The next India trip for patrons is set for March 24 to April 7, 2018. Two or three spots are left, Lundquist said. Email her at jlundquist@waterhealth.com if you're interested in joining the trip.

What is it about India that draws Lundquist back?

"Every day when you leave your front door, you'll see 10 things that, seeing even one of them would make you talk about it for days," she said. "There are the sensory things - the smells, the heat and dust; the beauty, the ugliness. It's just exciting."

An asset to the community

The centers are room-sized water purification plants that take $30,000 and 21 days to build. They clean water using ultra UV filtration and "will run forever, basically," Lundquist said. "Then we have a contract to run it for 25 years."

After the for-profit center's quarter-century in one site, it's given to the community, or the contract can be renewed.

"As soon as we build this, it becomes an asset to the community. On Day 1, we hire an operator - and a third of those are women."

The centers are open 12 to 18 hours a day, hiring not only operators, but also maintenance teams. "So we are a great provider of jobs in India - we have 2,000 employees," Lundquist said.

More than 500 of the company's water centers run in India, and more than 200 are in Africa. The urban water centers subsidize construction of rural centers.

"Women who are customers used to have to walk miles to get water for their families. These centers are centrally located," Lundquist said.

Each center can serve 10,000 people. Most customers come every other day.

"My favorite part is a WaterHealth center dedication, because you know you've given back in a country where there's a simpler lifestyle," Lundquist said. "It gives you a sense of community."

WaterHealth centers produce about 370,000 gallons of purified water a day. The product is branded Dr. Water, appropriate given that health-care costs have dropped in communities with the centers, Travel & Leisure reported.

Portable, potable water

WaterHealth International has other ways to deliver clean water, too.
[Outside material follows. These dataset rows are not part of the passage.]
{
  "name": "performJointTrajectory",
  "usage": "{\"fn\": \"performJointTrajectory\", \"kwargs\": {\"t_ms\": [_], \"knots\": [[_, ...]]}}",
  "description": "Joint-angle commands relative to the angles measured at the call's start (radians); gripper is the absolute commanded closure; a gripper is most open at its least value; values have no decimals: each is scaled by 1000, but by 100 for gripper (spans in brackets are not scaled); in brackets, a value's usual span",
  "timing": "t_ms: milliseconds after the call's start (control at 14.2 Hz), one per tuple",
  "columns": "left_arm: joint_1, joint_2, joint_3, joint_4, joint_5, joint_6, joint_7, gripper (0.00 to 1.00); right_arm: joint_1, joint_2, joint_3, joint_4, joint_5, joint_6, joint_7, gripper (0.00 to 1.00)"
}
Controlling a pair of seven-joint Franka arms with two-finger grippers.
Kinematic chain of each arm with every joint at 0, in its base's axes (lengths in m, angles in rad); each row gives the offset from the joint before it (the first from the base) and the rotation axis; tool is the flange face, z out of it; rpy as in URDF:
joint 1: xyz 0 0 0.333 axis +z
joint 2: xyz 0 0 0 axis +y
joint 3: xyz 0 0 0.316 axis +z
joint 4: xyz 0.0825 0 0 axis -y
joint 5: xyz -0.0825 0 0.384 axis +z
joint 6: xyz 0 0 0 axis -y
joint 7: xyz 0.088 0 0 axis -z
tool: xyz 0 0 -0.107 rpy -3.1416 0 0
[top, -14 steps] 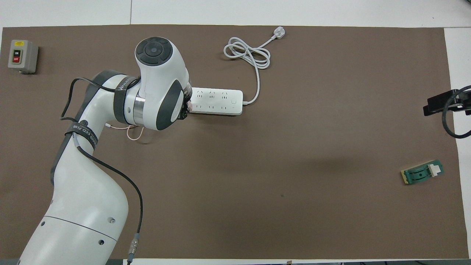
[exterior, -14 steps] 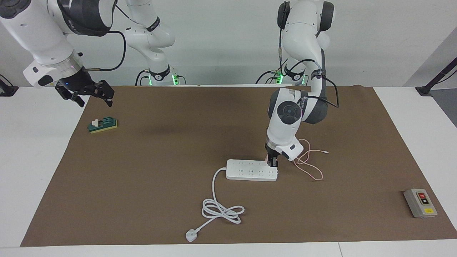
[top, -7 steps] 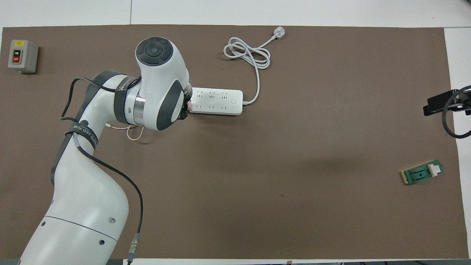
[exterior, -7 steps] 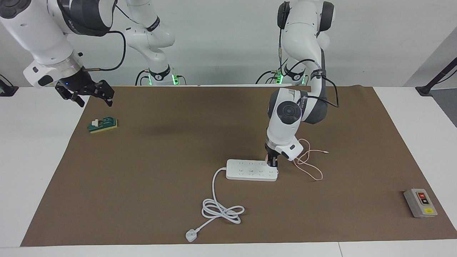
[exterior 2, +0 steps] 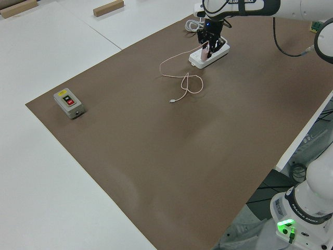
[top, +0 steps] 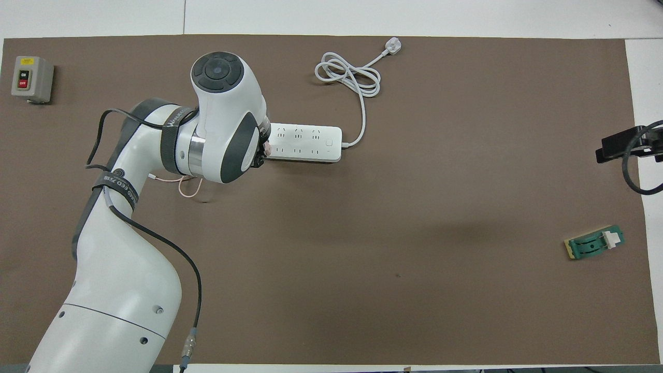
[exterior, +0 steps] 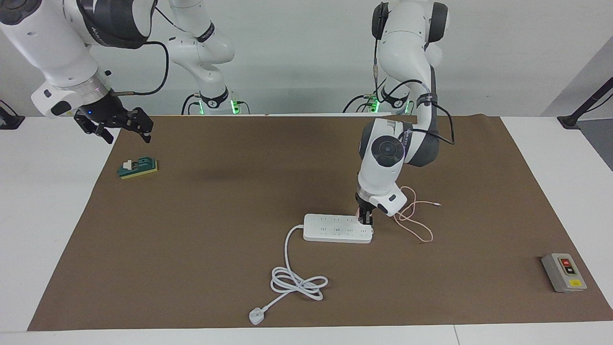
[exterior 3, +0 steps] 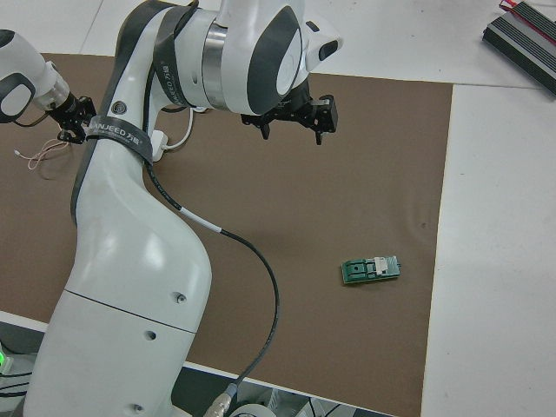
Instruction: Plug charger into power strip
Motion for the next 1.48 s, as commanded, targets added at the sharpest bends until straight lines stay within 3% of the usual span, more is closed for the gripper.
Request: {"fn": "performJointTrajectory", "kwargs": {"t_ms": [0,1413], "knots": [[-7,41,13,7,-1,28,5,100,-13,-3,6,9,0,-20,-14,0],[-14,48,11,-51,18,28,33,100,-13,-4,6,9,0,-20,-14,0]]}}
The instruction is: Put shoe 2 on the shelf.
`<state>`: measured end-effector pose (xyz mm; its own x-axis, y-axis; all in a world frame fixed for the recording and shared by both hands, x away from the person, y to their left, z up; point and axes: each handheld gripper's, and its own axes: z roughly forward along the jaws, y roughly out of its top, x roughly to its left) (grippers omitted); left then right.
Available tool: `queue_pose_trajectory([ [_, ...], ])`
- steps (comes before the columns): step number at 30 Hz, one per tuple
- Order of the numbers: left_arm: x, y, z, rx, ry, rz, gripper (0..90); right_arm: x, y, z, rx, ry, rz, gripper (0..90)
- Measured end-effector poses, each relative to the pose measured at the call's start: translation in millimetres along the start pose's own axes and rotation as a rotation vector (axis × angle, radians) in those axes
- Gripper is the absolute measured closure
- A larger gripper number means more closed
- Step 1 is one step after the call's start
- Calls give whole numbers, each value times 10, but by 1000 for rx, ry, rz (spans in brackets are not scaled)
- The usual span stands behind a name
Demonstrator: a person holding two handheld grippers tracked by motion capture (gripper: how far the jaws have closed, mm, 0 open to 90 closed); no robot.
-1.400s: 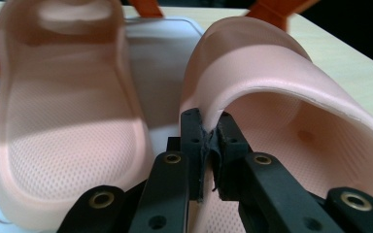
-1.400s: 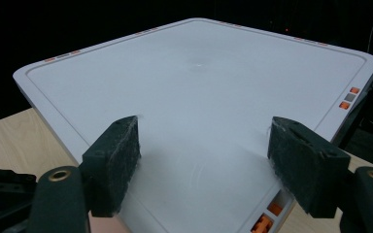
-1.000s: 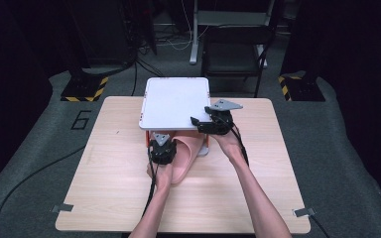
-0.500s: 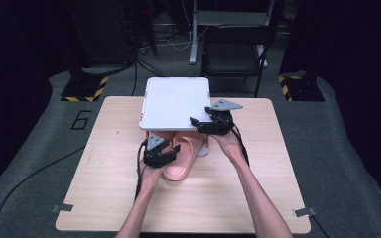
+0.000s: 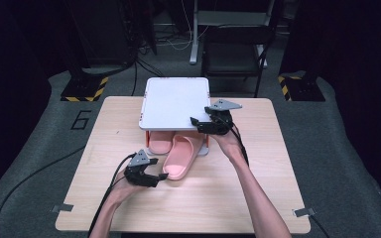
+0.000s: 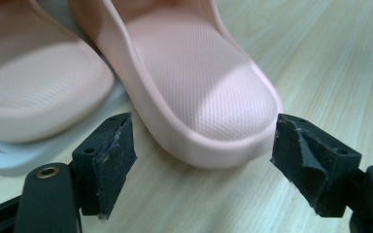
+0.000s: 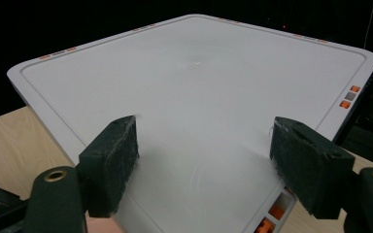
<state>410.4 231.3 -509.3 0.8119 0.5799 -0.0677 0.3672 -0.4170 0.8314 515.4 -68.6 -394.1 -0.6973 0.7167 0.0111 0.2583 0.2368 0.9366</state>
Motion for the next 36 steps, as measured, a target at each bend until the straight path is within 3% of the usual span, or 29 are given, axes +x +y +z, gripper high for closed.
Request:
queue_pose_trajectory([
  [4,-61,-38,90,43,-36,33,254,-7,3,-2,2,2,-6,254],
  [12,-77,43,214,29,4,31,307,-9,4,0,1,2,-8,254],
  [13,-77,63,243,16,7,17,315,-9,4,2,0,2,-9,254],
  [14,-66,84,264,13,19,18,315,-9,4,2,0,2,-9,254],
  [15,-76,101,298,0,25,-12,320,-8,4,3,0,2,-9,254],
  [16,-63,127,325,-5,45,4,327,-7,4,3,0,1,-8,254],
  [18,-77,165,390,-25,54,-31,334,-8,4,2,0,1,-9,254],
  [19,-96,218,473,-30,83,-56,335,-9,4,1,0,2,-9,254],
  [25,-91,366,679,-41,148,-74,337,-6,3,0,1,1,-5,254],
  [28,-77,416,792,-71,183,-123,342,-8,4,2,0,1,-9,254],
  [32,-68,467,914,-89,221,-154,345,-7,4,1,1,1,-9,254],
  [36,-62,530,987,-71,246,-141,340,-5,2,-1,2,0,-5,254],
])
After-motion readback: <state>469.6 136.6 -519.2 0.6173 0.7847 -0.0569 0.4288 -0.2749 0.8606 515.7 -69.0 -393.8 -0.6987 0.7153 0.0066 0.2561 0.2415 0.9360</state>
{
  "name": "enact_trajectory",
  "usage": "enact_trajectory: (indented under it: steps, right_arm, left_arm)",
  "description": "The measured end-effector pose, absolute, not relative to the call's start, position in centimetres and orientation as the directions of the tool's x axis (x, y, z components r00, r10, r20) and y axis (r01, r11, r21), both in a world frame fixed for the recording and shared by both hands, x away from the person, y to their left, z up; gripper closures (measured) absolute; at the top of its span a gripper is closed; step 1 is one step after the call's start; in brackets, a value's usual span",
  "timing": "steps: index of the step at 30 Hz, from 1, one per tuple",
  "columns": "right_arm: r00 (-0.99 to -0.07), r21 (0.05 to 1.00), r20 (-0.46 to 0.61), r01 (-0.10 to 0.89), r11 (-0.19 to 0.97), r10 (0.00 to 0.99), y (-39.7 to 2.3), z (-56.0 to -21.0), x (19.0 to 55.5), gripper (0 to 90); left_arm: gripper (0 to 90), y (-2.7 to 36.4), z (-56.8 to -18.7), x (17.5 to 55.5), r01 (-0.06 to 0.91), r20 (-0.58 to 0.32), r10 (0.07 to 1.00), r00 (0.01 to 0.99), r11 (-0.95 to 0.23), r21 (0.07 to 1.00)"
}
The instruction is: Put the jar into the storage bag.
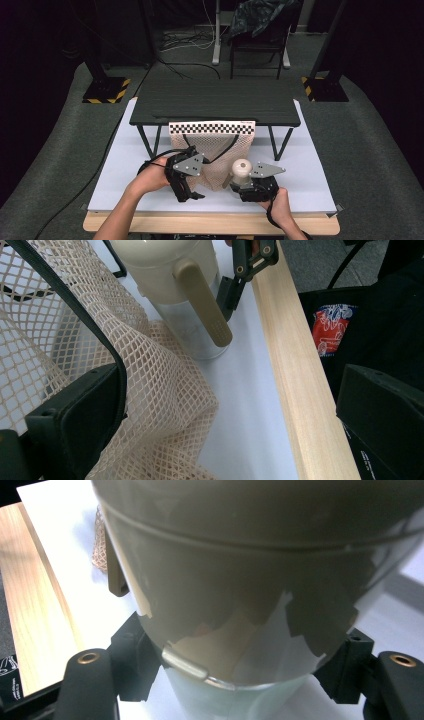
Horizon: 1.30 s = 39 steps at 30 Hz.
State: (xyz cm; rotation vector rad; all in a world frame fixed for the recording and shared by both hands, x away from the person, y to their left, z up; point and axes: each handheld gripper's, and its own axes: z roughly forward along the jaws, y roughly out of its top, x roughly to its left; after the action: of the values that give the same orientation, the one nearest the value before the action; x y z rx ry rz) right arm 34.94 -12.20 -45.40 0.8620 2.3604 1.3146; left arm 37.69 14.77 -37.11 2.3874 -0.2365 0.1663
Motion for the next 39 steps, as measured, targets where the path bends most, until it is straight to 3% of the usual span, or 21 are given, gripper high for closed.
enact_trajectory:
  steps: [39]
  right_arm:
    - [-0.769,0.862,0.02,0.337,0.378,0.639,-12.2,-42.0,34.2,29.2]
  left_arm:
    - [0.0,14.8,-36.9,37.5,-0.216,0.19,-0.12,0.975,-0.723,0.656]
An Autonomous Transportable Operating Module (ATOM) is a truck-sized unit storing a water purification system with a shelf life of 25 years. It costs about $100,000 and can be trucked or flown to a disaster site.

"Bottled water is no longer an issue with this, our newest thing, and I think it's the future of emergency response," Lundquist said. "We've been talking to FEMA. Flint, Michigan, is on day 500 of its water crisis. They've spent $13 million on bottled water. Now all that plastic is a pollutant."

WaterHealth also has installed water vending machines in more than 1,000 railway stations in India and has contracted to install 550 more through a partnership with the Indian Railway Catering Corp., the Hindu Businessline reported.

For 10 rupees, about 15 cents, you can fill your cup with water.

WaterHealth also works in schools, and students can take water home from their school center.

WaterHealth wants to expand into East Africa and Asia - Indonesia and Vietnam.

"It's all about figuring out good funding partners," Lundquist said.

Says a company brochure: "WaterHealth consumer households were approximately nine times less likely to fall prey to a waterborne disease compared to non-consumer households."

The company in July won the Unilever Global Development Award for providing safe, affordable drinking water in marginalized communities in India, Ghana and Nigeria.